A data mining and semantic analysis reveals novel insights into the genetic characteristics of the glucocorticoid receptor interactome

The availability of single nucleotide polymorphisms (SNPs) that have been identified in a given gene and have been related to several diseases provides the opportunity to study complex biological pathways and can assist researchers in better associating genes and disease‑linked terms in the areas of genetics, genomics and epigenetics. The study of the glucocorticoid receptor (GR) interactome through SNP observations in 'key‑player' genes will provide researcher with the opportunity to draw the 'genomic grammar' of the complex biological mechanisms associated with GR function and will open new horizons in biology, medicine, pharmacology and even extend to personalized medicine.

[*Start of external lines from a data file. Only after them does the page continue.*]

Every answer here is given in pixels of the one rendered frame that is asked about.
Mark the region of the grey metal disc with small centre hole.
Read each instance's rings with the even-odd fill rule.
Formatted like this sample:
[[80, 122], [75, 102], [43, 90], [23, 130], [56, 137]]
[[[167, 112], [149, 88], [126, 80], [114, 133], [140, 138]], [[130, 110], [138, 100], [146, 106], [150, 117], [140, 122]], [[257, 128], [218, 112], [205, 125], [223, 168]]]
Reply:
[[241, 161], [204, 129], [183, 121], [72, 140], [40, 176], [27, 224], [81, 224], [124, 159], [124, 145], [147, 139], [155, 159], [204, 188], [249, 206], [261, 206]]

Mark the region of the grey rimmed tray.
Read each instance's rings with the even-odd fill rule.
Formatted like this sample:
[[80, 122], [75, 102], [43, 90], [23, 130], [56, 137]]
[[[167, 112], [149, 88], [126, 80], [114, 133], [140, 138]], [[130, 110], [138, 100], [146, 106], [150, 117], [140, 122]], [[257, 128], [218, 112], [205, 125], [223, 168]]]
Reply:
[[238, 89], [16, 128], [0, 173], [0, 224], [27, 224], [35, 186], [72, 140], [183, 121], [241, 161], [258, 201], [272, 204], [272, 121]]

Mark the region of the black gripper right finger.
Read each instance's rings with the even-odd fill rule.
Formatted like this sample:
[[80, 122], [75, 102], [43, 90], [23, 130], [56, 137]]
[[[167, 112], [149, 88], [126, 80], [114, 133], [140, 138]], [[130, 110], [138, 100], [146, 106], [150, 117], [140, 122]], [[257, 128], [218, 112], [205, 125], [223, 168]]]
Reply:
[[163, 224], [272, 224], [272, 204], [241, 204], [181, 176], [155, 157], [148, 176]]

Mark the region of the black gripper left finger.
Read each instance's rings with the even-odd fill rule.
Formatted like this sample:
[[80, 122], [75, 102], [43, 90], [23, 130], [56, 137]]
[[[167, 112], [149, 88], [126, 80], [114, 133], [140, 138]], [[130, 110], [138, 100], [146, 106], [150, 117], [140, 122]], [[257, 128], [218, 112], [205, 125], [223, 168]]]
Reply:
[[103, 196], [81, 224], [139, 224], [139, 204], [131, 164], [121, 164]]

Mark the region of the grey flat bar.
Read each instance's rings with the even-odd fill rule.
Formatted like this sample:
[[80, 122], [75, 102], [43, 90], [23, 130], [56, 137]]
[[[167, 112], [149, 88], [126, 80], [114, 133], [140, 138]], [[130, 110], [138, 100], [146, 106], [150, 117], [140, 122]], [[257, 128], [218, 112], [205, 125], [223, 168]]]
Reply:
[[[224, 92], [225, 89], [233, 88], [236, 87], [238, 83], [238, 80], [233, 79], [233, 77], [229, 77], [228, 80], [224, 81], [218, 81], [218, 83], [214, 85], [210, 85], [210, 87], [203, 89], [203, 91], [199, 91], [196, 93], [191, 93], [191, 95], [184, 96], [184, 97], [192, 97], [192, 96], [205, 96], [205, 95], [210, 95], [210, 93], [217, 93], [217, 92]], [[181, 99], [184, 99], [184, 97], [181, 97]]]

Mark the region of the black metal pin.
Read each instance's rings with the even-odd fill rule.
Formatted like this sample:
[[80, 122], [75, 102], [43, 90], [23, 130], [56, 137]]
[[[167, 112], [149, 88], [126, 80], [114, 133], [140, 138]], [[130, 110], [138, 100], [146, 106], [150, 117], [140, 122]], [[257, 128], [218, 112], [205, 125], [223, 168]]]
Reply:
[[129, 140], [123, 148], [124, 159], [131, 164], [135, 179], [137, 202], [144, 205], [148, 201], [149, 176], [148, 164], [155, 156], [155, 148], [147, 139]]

The GR interactome is extensive, and is involved in several physiological and pathological processes of the organism. Glucocorticoids are the final product of the hypothalamic‑pituitary‑adrenal axis and an inextricable part of the stress system. These hormones are implicated in various critical systems and processes for the human organism, such as the immune system, development, metabolism and several others. GR is the protein that mediates their actions and is involved in several interactions with specific genes and proteins. In the present study, in order to unravel new beneficial knowledge on genetic targets regarding the GR interactome, a data mining and semantic pipeline was performed using the available literature. More specifically, through bioinformatics tools and methods, the most relevant SNPs and genes connected to the GR interactome were extracted. Subsequently, the outcome SNPs were filtered, annotated, classified and evaluated in order to create the 'genomic grammar' and identify the related disease with the interactome of GR. Genomic background and heredity play a significant role in the GR interactome. A more in‑depth understanding of the biological pathways and complex actions of the GR may lead to the design and development of more effective treatments for inflammatory and autoimmune diseases, as well as cancers.